Ein Erdbeben der Stärke 7,4 hat am Montag Kolumbien erschüttert. Es zählt zu den schwersten Beben seit Jahrzehnten. Nach ersten Angaben sind mehr als 200 Menschen gestorben. Über 1.200 Menschen sind verletzt worden. Tausende weitere Menschen gelten als vermisst. Besonders schwer betroffen ist die Stadt Cali. Dort sind zahlreiche Wohnhäuser eingestürzt. Auch mehrere Krankenhäuser sind zerstört worden. Das erschwert die Versorgung der Verletzten zusätzlich. Rettungskräfte suchen weiter nach Überlebenden unter den Trümmern. Kolumbiens Präsident Abelardo de la Espriella hat den Notstand ausgerufen. Besonders hart trifft es informelle Siedlungen an Hängen und Hügeln.

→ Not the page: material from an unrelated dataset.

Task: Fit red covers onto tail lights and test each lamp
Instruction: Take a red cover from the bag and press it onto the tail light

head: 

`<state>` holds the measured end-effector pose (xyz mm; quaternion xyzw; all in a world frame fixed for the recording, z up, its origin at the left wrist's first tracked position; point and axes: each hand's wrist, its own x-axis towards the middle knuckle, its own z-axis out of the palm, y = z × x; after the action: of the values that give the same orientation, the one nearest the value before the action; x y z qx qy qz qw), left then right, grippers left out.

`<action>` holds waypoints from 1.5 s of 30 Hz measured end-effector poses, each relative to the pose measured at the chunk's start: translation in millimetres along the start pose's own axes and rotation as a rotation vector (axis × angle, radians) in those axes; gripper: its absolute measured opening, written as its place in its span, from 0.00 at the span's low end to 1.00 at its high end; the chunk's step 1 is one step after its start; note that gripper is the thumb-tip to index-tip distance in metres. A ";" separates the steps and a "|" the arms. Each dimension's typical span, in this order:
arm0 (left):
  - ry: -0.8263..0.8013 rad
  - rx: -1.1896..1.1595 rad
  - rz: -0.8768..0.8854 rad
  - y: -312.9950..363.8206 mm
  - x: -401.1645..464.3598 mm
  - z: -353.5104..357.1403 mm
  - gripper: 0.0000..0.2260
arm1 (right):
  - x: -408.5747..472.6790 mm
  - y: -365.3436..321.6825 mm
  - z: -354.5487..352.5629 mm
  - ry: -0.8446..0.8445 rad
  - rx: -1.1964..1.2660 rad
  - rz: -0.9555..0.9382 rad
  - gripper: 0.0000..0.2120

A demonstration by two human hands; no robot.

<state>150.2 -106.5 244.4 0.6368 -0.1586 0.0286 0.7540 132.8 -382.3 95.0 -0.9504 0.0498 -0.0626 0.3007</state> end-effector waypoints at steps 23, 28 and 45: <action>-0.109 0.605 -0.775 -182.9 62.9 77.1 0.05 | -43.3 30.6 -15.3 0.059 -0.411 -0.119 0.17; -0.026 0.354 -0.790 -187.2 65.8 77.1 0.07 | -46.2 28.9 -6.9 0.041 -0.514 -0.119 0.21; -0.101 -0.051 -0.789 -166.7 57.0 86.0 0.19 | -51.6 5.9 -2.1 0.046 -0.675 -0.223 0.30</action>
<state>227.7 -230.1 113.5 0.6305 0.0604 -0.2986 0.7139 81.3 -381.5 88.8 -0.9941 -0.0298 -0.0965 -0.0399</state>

Nothilfe für Kolumbien aus Tönisvorst
Hilfe für die Betroffenen kommt jetzt auch vom Niederrhein. Das Medikamentenhilfswerk Action Medeor aus Tönisvorst stellt 10.000 Euro Soforthilfe bereit. Das Geld soll den Menschen in Kolumbien schnell helfen. Damit sollen Wasser, Nahrung, Hygieneartikel und Medikamente finanziert werden. Action medeor arbeitet dabei mit lokalen Partnern vor Ort zusammen. Diese Partner berichten von massiven Zerstörungen in den betroffenen Regionen. Vor allem Menschen in informellen Siedlungen benötigen jetzt dringend Unterstützung. Action medeor ist bereits seit über 15 Jahren in Kolumbien aktiv. Die Organisation setzt sich dort für die Gesundheitsversorgung der Bevölkerung ein.